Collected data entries
┄┄┄┄┄┄┄┄┄┄
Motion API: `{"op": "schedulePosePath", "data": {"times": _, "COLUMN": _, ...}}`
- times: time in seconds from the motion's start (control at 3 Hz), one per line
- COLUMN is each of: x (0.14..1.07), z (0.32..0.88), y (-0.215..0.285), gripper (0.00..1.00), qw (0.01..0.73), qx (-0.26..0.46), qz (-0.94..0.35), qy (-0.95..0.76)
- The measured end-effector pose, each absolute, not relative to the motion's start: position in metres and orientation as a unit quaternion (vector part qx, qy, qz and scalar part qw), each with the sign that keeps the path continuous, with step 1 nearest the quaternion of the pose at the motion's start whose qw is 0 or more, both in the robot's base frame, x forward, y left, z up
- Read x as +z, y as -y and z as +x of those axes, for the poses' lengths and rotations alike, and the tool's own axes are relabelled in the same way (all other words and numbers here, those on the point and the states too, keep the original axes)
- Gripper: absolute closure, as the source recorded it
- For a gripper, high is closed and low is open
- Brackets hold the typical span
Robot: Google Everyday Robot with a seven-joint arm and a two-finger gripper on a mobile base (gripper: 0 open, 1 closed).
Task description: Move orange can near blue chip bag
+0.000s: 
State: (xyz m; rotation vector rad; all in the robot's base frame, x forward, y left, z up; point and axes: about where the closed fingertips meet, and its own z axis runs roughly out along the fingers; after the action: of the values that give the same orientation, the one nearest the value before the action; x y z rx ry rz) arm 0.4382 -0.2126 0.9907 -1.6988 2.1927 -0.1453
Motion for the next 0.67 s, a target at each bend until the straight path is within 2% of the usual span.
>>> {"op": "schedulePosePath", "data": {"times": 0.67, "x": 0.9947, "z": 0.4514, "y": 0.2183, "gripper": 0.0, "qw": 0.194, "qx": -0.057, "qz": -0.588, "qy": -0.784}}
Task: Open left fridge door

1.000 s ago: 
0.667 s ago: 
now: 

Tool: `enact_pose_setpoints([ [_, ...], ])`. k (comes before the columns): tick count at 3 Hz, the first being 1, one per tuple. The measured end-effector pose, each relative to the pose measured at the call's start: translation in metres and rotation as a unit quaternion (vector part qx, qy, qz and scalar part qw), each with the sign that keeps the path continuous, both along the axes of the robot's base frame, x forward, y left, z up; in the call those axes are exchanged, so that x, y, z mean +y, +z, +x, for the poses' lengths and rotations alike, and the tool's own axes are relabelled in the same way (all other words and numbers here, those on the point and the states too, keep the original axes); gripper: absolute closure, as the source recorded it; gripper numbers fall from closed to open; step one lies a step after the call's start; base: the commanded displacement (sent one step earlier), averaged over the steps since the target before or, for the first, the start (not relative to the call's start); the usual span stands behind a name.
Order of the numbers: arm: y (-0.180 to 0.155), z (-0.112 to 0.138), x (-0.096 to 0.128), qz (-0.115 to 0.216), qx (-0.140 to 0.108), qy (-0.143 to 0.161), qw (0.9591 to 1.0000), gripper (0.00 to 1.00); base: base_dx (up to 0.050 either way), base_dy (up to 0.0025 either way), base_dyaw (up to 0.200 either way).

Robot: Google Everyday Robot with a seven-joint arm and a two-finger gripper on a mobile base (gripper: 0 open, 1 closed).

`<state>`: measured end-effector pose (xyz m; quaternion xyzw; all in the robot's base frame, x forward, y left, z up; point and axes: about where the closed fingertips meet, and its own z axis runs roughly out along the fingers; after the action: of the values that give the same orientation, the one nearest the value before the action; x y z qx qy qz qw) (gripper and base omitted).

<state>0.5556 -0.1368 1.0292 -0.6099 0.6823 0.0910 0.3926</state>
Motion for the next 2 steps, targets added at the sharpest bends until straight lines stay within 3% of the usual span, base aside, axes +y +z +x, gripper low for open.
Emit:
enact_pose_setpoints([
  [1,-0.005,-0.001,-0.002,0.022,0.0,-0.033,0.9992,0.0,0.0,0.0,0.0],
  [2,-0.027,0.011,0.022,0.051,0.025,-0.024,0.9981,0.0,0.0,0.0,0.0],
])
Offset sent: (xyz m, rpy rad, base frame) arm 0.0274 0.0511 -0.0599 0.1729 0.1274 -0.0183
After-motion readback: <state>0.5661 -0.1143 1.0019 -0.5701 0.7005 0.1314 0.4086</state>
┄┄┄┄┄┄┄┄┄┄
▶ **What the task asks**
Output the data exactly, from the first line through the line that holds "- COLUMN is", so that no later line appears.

▶ **Answer area**
Motion API: `{"op": "schedulePosePath", "data": {"times": _, "COLUMN": _, ...}}`
- times: time in seconds from the motion's start (control at 3 Hz), one per line
- COLUMN is each of: x (0.14..1.07), z (0.32..0.88), y (-0.215..0.285), gripper (0.00..1.00), qw (0.01..0.73), qx (-0.26..0.46), qz (-0.94..0.35), qy (-0.95..0.76)

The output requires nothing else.